After a slight ignition delay, the Maltese Cannabis Authority has finally communicated the criteria for opening a Cannabis Club in Malta.
The application procedure will be open from February 28. The Minister Delegate for Reforms, Rebecca Buttigieg, together with the Authority for Responsible Cannabis Use, Leonid McKay, stressed that it was the first legal framework of its type in Europe, noting that it was of a “pioneering” legal approach.
Here’s everything you need to know about Maltese Cannabis Clubs.
How to open a Cannabis Club in Malta?
You will have to pay at least €1,000 to apply for the opening of a Cannabis Club in Malta. Approval will be based on a dossier and an interview. Any license granted will be valid for one year. Each organization needs two founders, who do not need Maltese nationality. Club directors must, however, have been Maltese residents for at least five years.
Each Cannabis Club will be responsible for the entire cannabis supply chain, from seed to sale. Clubs will be required to grow their own cannabis and may not purchase it from a third party or another Club.
Each club must already have a place to apply as well as a cultural space, indoor or outdoor, without public visibility. Grow sites will need to meet certain criteria, such as a dedicated CCTV system and a ventilation system.
Seeds will be obtainable in the European Union as well as other approved jurisdictions. There will be no limit to the number of seeds that can be purchased.
All clubs must be located 250 meters from schools and youth centers, but can also be set up in residential areas.
Clubs will not be able to advertise cannabis, and club names that include any form of promotional term – for example Happy Cannabis Smoke Malta – may be rejected for promotional reasons.
Clubs should strive to sell their cannabis at a lower price than the black market. There will be no price cap and no THC cap. However, there will be no pre-rolled joints for sale. Clubs will also be able to sell cannabis-related gear, like grinders, and can serve drinks, but not alcohol.
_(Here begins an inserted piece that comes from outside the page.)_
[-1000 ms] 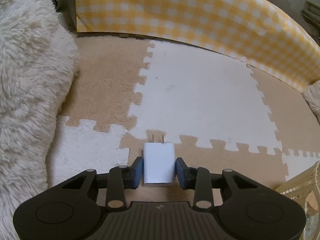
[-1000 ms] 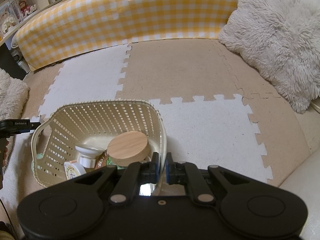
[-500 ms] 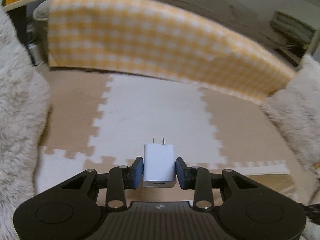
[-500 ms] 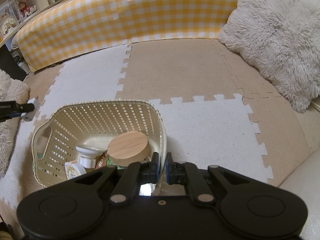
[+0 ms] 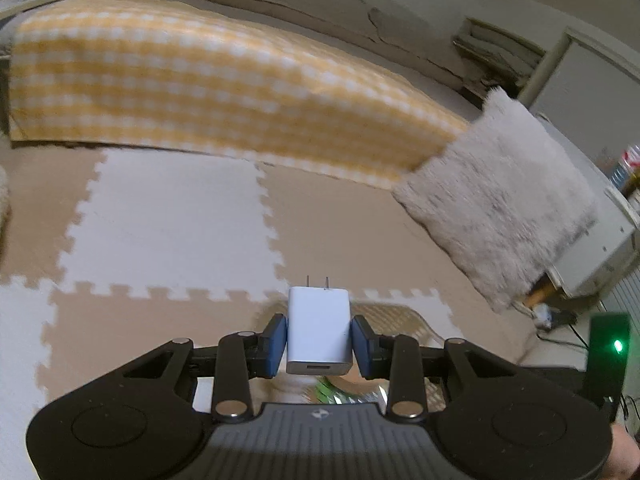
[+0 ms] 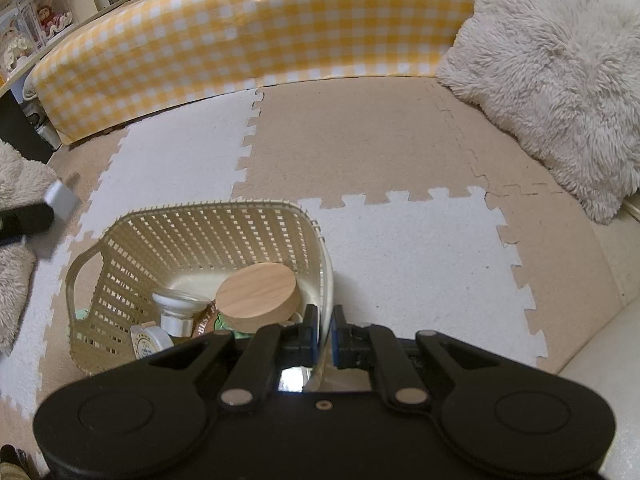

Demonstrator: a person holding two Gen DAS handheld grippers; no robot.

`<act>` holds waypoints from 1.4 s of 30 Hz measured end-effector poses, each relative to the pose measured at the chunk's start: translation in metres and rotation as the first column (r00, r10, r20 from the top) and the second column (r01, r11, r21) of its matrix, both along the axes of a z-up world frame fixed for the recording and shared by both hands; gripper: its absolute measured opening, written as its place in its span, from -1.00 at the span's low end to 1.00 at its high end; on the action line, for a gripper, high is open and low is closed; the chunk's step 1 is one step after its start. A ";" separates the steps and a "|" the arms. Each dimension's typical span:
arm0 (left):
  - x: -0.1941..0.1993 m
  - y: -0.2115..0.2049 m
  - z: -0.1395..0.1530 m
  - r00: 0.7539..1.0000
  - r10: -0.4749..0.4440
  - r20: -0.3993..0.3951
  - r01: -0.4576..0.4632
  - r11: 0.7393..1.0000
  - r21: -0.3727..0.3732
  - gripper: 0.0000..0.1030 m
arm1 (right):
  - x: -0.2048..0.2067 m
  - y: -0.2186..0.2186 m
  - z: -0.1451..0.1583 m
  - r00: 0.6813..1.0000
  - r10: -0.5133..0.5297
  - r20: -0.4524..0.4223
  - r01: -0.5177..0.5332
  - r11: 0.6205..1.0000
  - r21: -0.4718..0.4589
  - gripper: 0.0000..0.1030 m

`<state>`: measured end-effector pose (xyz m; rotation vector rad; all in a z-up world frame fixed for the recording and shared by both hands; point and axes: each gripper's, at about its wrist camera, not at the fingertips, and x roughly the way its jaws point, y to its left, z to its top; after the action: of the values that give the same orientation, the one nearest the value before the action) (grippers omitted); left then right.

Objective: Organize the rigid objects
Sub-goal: 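Grasp the white USB plug with the left tool and lift it, then carry the plug over the basket and open the left tool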

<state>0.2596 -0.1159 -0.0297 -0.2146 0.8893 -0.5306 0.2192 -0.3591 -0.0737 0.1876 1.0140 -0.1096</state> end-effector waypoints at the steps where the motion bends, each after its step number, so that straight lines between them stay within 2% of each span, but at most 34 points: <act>1: -0.003 -0.004 -0.002 1.000 -0.009 -0.007 0.009 1.000 0.001 -0.29 | 0.000 0.000 0.000 1.000 0.000 0.000 0.000 1.000 0.000 -0.87; 6: -0.018 -0.023 -0.018 0.997 -0.046 -0.056 0.047 0.999 0.023 -0.29 | 0.000 0.000 0.000 1.000 0.000 0.000 0.000 1.000 0.000 -0.87; 10: -0.021 -0.032 -0.033 0.994 -0.039 -0.100 0.044 0.998 0.054 -0.29 | 0.000 0.000 0.000 1.000 0.001 0.000 -0.001 1.000 -0.003 -0.87; 19: -0.019 -0.037 -0.051 0.984 0.003 -0.176 0.006 0.999 0.048 -0.29 | 0.000 -0.001 0.000 1.000 0.002 -0.001 -0.002 1.000 -0.005 -0.87; 26: -0.018 -0.038 -0.057 0.979 0.030 -0.199 -0.020 0.998 0.052 -0.29 | -0.001 -0.001 0.000 1.000 0.002 -0.001 -0.002 1.000 -0.005 -0.87; 30: -0.018 -0.039 -0.058 0.977 0.035 -0.213 -0.022 0.998 0.063 -0.22 | -0.001 -0.001 0.000 1.000 0.001 0.000 -0.001 1.000 -0.005 -0.87; 34: -0.018 -0.041 -0.057 0.977 0.027 -0.213 -0.013 0.997 0.071 -0.02 | 0.000 -0.001 0.000 1.000 0.002 -0.003 -0.002 1.000 -0.006 -0.87; 42: -0.021 -0.043 -0.056 0.977 0.015 -0.211 0.002 0.997 0.079 0.17 | 0.000 -0.001 0.000 1.000 0.002 -0.003 -0.002 1.000 -0.005 -0.87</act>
<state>0.2389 -0.1587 -0.0853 -0.2050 1.1148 -0.4713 0.2191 -0.3597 -0.0741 0.1817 1.0163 -0.1109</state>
Each club may hold up to 500 grams on its premises. Cannabis quantity caps will be determined by the number of members of each club, with the cap increasing as the number of members increases.
Each club may have a maximum of 500 members, with an individual being a member of only one club at a time.
A percentage of the registration fee will be dedicated to risk reduction. A tax will be paid on the profits made. Discussions are still ongoing with the VAT Commissioner as to whether VAT will be applied to cannabis.
Anyone found to be in breach of any of the above rules and criteria will be warned by warning letters before taking action by suspending or revoking the club license and confiscating the goods.